PROBLEM TO WORK ON |
Look below for the line containing "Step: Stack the"; from there through the line containing "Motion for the", both lines included, please set down each line exactly and nothing else.

MATERIAL PROVIDED |

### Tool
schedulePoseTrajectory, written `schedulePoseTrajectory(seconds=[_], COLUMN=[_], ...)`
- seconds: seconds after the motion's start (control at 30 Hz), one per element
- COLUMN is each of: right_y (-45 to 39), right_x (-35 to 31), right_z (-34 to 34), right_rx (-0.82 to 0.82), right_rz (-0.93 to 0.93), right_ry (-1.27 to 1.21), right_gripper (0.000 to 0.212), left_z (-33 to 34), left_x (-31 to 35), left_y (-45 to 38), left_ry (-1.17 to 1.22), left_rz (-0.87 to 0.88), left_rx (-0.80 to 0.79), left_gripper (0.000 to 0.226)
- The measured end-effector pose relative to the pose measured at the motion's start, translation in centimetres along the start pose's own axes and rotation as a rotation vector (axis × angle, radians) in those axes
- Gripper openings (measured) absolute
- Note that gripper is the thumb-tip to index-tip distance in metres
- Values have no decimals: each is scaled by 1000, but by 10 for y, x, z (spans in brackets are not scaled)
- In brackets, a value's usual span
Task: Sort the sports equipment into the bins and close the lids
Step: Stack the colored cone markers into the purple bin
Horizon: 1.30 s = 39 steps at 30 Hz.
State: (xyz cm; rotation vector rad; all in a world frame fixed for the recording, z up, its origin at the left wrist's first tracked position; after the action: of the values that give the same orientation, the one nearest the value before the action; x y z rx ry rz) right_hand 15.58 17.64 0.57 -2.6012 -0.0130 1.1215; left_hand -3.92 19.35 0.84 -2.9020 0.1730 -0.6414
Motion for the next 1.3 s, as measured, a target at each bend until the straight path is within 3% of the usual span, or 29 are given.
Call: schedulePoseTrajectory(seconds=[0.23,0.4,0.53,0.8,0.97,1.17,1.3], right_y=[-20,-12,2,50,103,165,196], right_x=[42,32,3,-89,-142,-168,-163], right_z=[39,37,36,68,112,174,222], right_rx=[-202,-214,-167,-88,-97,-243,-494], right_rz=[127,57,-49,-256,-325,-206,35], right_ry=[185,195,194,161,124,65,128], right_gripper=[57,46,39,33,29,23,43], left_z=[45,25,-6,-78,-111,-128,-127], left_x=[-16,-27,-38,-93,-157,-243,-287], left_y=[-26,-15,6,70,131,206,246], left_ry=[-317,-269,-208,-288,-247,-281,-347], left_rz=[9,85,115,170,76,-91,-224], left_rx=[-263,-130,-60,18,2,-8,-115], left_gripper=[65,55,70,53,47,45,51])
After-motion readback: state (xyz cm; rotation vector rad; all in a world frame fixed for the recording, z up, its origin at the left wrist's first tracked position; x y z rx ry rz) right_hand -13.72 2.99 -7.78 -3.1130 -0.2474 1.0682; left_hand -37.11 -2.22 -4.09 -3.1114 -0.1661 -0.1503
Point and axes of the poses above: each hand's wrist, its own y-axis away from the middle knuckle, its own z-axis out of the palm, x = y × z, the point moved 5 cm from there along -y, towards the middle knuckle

EXERCISE OUTPUT |
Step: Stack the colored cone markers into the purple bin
Horizon: 1.30 s = 39 steps at 30 Hz.
State: (xyz cm; rotation vector rad; all in a world frame fixed for the recording, z up, its origin at the left wrist's first tracked position; after the action: of the values that give the same orientation, the one nearest the value before the action; x y z rx ry rz) right_hand 15.58 17.64 0.57 -2.6012 -0.0130 1.1215; left_hand -3.92 19.35 0.84 -2.9020 0.1730 -0.6414
Motion for the next 1.3 s, as measured, a target at each bend until the straight path is within 3% of the usual span, or 29 are given.

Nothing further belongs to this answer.